Composition Artist Credit
(3) Sonatas and 3 Partitas Johann Sebastian Bach, Composer
Emil Telmányi, Violin
Johann Sebastian Bach, Composer
Whatever the historical realities of Bach’s day, performers will always seek to find solutions which can heighten the impact of great music. Here, it is a 1953-54 set of unaccompanied Bach in which the ‘Vega’ (from maker Knud Vestergaard) bow allows the tension of the bow hair to alter according to whether the music is essentially chordal or melodic. The most striking effect is that the usually ‘awkward’ spread chords sound simultaneously and easily like a quasi-keyboard or harmonica. Purists may shudder but we’d do well to remember that expressive nuances of all kinds (such as the extent of vibrato or the nature of portamento – to name but two) have evolved to form an unavoidable part of an historical consciousness, beyond our knowledge of ‘original’ practices. There is, understandably, an experimental air to the earlier recordings in the collection, even a caution in the slower movements. Yet the expected technical challenges of the tuning, timing and placement of chordal passages appear here as rarely heard before and allow one to appreciate Bach’s grandeur of conception in an often extraordinary, if strangely ephemeral, way.

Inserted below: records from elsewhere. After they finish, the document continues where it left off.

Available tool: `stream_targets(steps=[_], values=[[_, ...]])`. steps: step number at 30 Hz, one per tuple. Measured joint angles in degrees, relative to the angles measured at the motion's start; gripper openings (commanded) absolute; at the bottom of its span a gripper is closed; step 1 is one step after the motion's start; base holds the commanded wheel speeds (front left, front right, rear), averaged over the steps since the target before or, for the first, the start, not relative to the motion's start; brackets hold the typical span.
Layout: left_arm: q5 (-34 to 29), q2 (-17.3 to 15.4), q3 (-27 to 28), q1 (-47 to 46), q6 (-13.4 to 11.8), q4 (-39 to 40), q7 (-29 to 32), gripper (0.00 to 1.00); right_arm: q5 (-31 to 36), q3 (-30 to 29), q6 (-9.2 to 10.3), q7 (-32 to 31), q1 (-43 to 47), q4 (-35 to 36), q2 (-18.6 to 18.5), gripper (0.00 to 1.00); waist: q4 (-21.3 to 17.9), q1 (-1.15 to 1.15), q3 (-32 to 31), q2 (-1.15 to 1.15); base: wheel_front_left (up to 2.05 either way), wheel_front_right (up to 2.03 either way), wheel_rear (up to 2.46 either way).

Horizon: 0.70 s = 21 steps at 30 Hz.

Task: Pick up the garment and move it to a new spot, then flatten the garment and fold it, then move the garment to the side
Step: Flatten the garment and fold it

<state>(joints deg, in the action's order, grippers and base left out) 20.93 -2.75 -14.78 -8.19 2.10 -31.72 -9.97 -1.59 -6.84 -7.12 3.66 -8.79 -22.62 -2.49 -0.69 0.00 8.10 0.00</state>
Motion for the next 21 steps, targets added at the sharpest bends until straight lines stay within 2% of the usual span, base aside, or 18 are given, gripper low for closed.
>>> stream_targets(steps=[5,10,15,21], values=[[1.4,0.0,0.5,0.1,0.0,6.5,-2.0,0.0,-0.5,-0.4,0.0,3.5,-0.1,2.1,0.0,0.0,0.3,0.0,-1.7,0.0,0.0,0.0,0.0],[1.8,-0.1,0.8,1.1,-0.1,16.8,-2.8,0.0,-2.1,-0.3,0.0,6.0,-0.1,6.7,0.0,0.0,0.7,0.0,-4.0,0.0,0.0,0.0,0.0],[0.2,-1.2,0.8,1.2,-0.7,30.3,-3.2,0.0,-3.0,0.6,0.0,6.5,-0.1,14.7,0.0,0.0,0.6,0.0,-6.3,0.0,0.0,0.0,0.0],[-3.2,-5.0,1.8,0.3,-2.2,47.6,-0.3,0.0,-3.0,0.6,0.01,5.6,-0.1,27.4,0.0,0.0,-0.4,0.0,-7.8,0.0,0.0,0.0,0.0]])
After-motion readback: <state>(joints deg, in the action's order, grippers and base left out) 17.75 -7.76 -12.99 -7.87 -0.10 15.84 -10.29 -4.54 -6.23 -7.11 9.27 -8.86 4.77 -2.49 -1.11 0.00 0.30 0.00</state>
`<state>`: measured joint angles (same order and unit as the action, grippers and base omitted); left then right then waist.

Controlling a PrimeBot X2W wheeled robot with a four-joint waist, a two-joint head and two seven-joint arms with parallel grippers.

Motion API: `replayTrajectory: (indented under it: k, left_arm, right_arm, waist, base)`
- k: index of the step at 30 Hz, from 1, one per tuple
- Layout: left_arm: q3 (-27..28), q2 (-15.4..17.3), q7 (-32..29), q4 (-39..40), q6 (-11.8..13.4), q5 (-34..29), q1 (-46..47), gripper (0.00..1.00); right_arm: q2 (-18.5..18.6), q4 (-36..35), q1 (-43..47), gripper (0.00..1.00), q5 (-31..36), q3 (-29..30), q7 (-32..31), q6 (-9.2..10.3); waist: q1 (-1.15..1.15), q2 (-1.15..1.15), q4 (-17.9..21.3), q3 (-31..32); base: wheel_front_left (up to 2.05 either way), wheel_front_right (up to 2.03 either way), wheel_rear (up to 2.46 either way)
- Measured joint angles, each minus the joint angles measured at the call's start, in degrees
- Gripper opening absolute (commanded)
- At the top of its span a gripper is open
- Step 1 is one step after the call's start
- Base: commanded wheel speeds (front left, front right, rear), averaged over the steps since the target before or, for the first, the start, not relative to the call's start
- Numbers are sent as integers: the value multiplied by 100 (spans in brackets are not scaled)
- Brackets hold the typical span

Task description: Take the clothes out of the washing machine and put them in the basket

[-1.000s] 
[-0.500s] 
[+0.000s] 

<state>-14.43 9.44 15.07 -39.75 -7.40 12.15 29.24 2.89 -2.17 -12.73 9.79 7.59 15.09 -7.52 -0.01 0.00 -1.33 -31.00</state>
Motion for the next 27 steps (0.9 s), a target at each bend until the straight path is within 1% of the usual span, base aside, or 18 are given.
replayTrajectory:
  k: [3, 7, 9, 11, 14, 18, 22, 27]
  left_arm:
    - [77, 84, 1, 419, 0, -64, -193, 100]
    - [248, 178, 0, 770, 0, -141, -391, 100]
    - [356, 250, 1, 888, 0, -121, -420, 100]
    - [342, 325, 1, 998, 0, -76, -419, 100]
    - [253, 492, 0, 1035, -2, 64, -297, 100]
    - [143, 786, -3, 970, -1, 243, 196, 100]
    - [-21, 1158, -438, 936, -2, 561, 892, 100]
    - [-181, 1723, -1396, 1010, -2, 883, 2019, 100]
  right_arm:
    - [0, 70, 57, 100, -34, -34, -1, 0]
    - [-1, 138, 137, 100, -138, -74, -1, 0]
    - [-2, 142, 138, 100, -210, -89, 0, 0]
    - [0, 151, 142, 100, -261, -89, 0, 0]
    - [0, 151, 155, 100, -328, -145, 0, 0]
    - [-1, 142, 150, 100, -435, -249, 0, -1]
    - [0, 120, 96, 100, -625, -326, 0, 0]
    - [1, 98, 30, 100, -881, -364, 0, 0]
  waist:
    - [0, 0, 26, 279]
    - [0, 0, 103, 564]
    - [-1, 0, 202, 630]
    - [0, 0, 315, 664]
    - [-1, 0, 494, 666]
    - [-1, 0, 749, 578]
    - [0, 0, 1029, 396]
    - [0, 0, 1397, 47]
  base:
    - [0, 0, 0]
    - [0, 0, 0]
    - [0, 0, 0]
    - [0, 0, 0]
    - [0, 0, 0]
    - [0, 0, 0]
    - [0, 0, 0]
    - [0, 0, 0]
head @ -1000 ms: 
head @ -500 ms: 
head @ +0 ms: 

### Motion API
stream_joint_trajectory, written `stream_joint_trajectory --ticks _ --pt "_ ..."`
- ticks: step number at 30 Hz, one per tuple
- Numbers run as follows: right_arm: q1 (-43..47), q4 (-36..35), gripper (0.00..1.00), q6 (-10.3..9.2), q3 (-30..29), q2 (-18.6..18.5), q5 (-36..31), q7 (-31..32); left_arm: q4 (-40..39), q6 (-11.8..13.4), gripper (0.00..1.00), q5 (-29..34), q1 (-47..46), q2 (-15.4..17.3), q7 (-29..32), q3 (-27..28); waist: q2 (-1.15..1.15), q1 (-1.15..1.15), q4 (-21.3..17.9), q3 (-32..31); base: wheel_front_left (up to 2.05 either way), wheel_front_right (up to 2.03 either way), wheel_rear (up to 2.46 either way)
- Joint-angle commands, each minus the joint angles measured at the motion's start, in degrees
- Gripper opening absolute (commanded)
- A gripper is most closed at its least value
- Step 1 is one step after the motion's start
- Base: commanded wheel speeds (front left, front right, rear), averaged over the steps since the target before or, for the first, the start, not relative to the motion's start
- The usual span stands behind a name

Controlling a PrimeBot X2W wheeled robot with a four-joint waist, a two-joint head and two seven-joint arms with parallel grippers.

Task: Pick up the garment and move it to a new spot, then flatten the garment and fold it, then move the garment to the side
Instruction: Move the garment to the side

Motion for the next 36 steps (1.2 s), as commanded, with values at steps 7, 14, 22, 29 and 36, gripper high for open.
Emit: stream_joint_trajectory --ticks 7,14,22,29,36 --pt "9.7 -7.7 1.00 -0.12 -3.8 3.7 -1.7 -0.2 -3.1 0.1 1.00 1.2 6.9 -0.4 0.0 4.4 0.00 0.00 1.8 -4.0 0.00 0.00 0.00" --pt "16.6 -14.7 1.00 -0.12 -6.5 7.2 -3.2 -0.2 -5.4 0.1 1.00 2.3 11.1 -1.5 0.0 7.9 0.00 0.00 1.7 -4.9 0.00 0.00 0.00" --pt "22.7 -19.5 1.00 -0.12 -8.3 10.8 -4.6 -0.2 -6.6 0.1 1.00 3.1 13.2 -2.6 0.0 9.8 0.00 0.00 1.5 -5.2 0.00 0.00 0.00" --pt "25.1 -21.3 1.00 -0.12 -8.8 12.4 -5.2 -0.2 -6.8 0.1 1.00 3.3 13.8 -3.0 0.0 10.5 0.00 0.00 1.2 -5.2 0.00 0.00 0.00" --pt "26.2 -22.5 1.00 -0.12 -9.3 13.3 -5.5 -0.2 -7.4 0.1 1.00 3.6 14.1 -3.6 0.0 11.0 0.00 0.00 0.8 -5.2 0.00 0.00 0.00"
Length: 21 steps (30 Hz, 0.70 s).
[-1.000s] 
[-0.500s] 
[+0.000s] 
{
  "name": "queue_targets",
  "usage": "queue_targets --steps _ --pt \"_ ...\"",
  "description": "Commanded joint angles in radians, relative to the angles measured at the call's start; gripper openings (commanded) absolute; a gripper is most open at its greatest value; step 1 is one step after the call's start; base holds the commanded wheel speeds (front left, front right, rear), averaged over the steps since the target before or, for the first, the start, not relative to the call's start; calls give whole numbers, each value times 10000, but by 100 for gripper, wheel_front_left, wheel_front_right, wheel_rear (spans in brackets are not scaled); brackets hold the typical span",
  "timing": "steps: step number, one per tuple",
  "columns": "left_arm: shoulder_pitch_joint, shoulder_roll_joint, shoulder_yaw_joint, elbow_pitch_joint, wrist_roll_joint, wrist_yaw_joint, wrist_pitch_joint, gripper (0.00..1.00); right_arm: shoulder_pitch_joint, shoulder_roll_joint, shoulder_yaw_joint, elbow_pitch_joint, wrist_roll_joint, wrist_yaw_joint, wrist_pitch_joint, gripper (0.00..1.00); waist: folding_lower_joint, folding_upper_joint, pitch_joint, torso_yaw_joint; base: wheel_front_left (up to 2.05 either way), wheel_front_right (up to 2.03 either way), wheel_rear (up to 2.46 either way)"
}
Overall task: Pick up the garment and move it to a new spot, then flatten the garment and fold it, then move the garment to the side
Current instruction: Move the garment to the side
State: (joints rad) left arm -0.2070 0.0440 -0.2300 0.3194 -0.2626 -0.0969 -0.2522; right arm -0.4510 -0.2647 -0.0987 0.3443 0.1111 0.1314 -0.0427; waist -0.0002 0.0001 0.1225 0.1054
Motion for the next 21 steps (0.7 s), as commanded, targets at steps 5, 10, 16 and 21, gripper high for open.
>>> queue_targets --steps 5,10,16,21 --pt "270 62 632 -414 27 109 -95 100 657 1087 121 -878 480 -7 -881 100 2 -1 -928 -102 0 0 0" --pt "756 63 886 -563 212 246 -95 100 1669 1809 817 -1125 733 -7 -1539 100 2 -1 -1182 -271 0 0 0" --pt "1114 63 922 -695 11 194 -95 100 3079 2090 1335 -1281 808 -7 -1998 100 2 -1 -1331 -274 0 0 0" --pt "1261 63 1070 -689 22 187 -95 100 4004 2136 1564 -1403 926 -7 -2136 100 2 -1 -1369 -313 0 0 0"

The violinist here, Emil Telmányi, was the one-time son-in-law of Carl Nielsen and an accomplished player in his own right. Curved bow or not, it still takes outstanding playing to render these works convincingly and Telmányi’s approach is one based more on the seriousness of a Joachim than the relative showmanship of Sarasate. His style is a curious amalgam for the 1950s. Portamenti are still unashamedly employed, as in the Grave in the A minor Sonata, and yet he is also clearly in the thrall of the new geometric leanings of neo-Baroque articulation which pervaded Baroque music in the 1930s and ’40s. The B minor Partita is uncomfortably short in the flexibility and vitality of Joachim (the Tempo di Bourrée is a comparative dirge) with too much hard hitting and metronomic staccato in the fast movements.

The D minor, on the other hand, bubbles with characterisation and lightness of touch; his technical handling of the bow is far more assured and the Ciaconna is delivered with a pleasing richness of timbre even if the plentiful chords, with their slackened bow tension, often seem impersonally to scream out of nowhere. This, for me, is the ultimate shortcoming of this bow vogue. Yes, a better hit rate on the hard chords of the C major Fugue and the E major but a crucial loss of that gloriously organic and often febrile engagement where harmony is created out of the same belly as melody, both implied and real. The low-tension bow, not unsurprisingly, leads to lower tension all round as melody and harmony part company. That’s just the start of it as the interpretation can only operate within its given technical parameters. You can hear Telmányi thinking about the chordal music as a series of peaks to be negotiated, but not knowing what the air smells like down there. The same sensation occurs in Rudolf Gähler’s glutinous 1998 set, which also employs a curved bow but has none of Telmányi’s grace.